_AIM OF THE EXERCISE_. Copy exactly the stretch of data below from the line with "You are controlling" through the line with "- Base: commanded", including both of those lines.

_RECORDS PROVIDED_.
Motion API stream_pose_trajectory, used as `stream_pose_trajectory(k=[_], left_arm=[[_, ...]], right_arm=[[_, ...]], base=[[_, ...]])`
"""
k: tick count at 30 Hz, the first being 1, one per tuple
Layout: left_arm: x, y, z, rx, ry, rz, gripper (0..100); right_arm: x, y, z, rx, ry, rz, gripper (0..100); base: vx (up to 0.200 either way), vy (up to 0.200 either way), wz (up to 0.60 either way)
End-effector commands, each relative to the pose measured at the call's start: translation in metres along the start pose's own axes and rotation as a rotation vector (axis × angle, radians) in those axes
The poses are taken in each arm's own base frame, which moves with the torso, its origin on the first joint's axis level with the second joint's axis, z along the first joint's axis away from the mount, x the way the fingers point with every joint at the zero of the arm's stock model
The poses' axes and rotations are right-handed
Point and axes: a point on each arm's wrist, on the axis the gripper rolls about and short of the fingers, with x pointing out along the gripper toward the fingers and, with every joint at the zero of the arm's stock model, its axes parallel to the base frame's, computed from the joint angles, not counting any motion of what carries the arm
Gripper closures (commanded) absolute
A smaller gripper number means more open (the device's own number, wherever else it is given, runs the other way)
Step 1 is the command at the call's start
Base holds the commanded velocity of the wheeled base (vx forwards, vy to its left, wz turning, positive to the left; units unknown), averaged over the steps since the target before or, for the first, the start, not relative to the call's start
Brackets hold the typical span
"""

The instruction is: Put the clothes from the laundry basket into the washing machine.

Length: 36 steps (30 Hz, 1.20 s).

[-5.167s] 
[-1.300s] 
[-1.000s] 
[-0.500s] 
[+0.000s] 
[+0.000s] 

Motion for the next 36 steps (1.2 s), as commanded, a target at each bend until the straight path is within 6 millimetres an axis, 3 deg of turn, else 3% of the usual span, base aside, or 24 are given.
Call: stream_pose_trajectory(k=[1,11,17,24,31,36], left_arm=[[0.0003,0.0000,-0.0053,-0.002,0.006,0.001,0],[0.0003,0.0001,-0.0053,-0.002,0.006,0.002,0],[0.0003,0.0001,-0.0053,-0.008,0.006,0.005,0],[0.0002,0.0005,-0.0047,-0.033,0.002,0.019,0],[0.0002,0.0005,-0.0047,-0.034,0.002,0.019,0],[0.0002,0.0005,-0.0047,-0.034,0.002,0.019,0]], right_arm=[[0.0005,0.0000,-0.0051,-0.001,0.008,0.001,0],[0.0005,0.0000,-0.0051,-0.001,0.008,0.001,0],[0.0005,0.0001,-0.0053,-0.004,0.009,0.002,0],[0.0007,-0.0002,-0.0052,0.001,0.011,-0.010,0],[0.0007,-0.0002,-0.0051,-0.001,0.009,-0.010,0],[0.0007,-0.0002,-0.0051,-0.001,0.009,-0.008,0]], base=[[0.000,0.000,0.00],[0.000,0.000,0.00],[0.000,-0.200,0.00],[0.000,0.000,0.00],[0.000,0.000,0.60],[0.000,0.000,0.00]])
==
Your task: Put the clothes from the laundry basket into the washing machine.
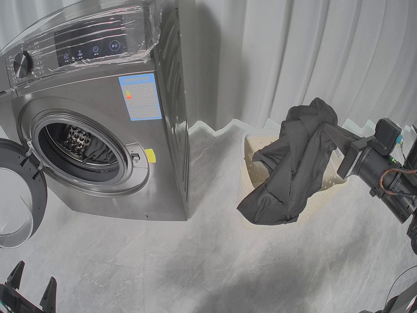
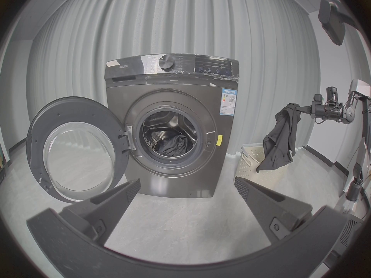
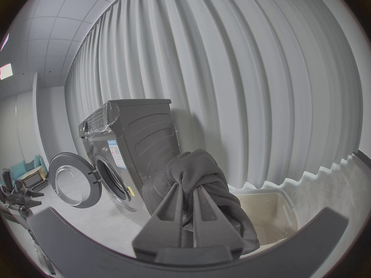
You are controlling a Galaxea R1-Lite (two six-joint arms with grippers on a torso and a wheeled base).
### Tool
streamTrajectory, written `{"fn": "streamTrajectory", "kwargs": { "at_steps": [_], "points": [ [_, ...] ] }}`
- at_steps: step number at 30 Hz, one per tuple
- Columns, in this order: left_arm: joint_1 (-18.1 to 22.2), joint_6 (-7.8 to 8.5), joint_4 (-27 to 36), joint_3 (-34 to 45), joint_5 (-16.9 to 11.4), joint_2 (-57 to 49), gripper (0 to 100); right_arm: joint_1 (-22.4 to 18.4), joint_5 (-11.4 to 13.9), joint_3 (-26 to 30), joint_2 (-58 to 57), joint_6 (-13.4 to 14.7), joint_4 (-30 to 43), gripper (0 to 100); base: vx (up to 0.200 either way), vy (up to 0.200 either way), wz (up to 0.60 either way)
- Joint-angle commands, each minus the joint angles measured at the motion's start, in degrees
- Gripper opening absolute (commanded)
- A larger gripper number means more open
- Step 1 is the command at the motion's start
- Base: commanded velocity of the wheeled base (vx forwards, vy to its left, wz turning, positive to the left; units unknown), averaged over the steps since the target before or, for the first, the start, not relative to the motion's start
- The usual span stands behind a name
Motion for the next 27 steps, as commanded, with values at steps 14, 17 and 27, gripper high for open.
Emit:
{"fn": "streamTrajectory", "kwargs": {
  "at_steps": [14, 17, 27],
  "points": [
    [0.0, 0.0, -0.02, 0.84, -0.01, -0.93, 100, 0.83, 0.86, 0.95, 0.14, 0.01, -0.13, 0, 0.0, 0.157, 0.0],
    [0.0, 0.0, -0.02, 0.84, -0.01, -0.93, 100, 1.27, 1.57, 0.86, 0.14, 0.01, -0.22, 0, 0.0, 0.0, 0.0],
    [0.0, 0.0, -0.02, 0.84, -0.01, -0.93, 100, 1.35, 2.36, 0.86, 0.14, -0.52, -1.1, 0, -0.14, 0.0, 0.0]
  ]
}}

_SOLUTION TO THIS EXERCISE_.
You are controlling a Galaxea R1-Lite (two six-joint arms with grippers on a torso and a wheeled base).
### Tool
streamTrajectory, written `{"fn": "streamTrajectory", "kwargs": { "at_steps": [_], "points": [ [_, ...] ] }}`
- at_steps: step number at 30 Hz, one per tuple
- Columns, in this order: left_arm: joint_1 (-18.1 to 22.2), joint_6 (-7.8 to 8.5), joint_4 (-27 to 36), joint_3 (-34 to 45), joint_5 (-16.9 to 11.4), joint_2 (-57 to 49), gripper (0 to 100); right_arm: joint_1 (-22.4 to 18.4), joint_5 (-11.4 to 13.9), joint_3 (-26 to 30), joint_2 (-58 to 57), joint_6 (-13.4 to 14.7), joint_4 (-30 to 43), gripper (0 to 100); base: vx (up to 0.200 either way), vy (up to 0.200 either way), wz (up to 0.60 either way)
- Joint-angle commands, each minus the joint angles measured at the motion's start, in degrees
- Gripper opening absolute (commanded)
- A larger gripper number means more open
- Step 1 is the command at the motion's start
- Base: commanded velocity of the wheeled base (vx forwards, vy to its left, wz turning, positive to the left; units unknown), averaged over the steps since the target before or, for the first, the start, not relative to the motion's start

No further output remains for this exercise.